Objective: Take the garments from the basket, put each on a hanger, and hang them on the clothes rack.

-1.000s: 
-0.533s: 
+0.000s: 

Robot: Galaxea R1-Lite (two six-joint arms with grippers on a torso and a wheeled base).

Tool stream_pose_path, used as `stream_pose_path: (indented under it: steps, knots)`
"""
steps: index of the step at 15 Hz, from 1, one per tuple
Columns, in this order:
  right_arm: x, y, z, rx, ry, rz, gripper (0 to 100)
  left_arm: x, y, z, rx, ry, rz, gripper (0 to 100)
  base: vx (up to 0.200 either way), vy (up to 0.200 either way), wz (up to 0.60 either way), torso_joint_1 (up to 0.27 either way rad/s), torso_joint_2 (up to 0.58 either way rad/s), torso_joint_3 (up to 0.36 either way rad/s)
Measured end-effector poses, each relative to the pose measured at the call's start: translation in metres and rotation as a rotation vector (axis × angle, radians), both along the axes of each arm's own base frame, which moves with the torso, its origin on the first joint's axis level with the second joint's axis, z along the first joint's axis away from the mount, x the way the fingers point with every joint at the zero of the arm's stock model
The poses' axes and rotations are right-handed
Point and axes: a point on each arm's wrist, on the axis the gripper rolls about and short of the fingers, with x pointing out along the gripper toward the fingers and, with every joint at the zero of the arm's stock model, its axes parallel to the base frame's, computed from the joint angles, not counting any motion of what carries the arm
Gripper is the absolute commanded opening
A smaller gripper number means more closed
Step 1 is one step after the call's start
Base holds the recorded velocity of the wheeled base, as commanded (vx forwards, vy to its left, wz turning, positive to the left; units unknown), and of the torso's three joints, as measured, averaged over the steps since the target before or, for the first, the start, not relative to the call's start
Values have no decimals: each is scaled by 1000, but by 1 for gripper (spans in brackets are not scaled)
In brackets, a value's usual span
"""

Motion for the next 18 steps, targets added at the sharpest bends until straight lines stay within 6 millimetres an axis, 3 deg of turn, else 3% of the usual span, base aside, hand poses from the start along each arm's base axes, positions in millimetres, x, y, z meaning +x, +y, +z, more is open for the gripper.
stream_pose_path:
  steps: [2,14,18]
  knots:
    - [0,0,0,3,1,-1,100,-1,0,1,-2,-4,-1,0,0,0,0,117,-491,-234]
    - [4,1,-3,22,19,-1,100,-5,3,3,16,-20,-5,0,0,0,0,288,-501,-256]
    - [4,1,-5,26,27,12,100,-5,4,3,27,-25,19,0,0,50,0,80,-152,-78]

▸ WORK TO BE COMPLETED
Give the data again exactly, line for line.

▸ PROBLEM SOLUTION
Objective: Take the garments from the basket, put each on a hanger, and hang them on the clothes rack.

-1.000s: 
-0.533s: 
+0.000s: 

Robot: Galaxea R1-Lite (two six-joint arms with grippers on a torso and a wheeled base).

Tool stream_pose_path, used as `stream_pose_path: (indented under it: steps, knots)`
"""
steps: index of the step at 15 Hz, from 1, one per tuple
Columns, in this order:
  right_arm: x, y, z, rx, ry, rz, gripper (0 to 100)
  left_arm: x, y, z, rx, ry, rz, gripper (0 to 100)
  base: vx (up to 0.200 either way), vy (up to 0.200 either way), wz (up to 0.60 either way), torso_joint_1 (up to 0.27 either way rad/s), torso_joint_2 (up to 0.58 either way rad/s), torso_joint_3 (up to 0.36 either way rad/s)
Measured end-effector poses, each relative to the pose measured at the call's start: translation in metres and rotation as a rotation vector (axis × angle, radians), both along the axes of each arm's own base frame, which moves with the torso, its origin on the first joint's axis level with the second joint's axis, z along the first joint's axis away from the mount, x the way the fingers point with every joint at the zero of the arm's stock model
The poses' axes and rotations are right-handed
Point and axes: a point on each arm's wrist, on the axis the gripper rolls about and short of the fingers, with x pointing out along the gripper toward the fingers and, with every joint at the zero of the arm's stock model, its axes parallel to the base frame's, computed from the joint angles, not counting any motion of what carries the arm
Gripper is the absolute commanded opening
A smaller gripper number means more closed
Step 1 is one step after the call's start
Base holds the recorded velocity of the wheeled base, as commanded (vx forwards, vy to its left, wz turning, positive to the left; units unknown), and of the torso's three joints, as measured, averaged over the steps since the target before or, for the first, the start, not relative to the call's start
Values have no decimals: each is scaled by 1000, but by 1 for gripper (spans in brackets are not scaled)
In brackets, a value's usual span
"""

Motion for the next 18 steps, targets added at the sharpest bends until straight lines stay within 6 millimetres an axis, 3 deg of turn, else 3% of the usual span, base aside, hand poses from the start along each arm's base axes, positions in millimetres, x, y, z meaning +x, +y, +z, more is open for the gripper.
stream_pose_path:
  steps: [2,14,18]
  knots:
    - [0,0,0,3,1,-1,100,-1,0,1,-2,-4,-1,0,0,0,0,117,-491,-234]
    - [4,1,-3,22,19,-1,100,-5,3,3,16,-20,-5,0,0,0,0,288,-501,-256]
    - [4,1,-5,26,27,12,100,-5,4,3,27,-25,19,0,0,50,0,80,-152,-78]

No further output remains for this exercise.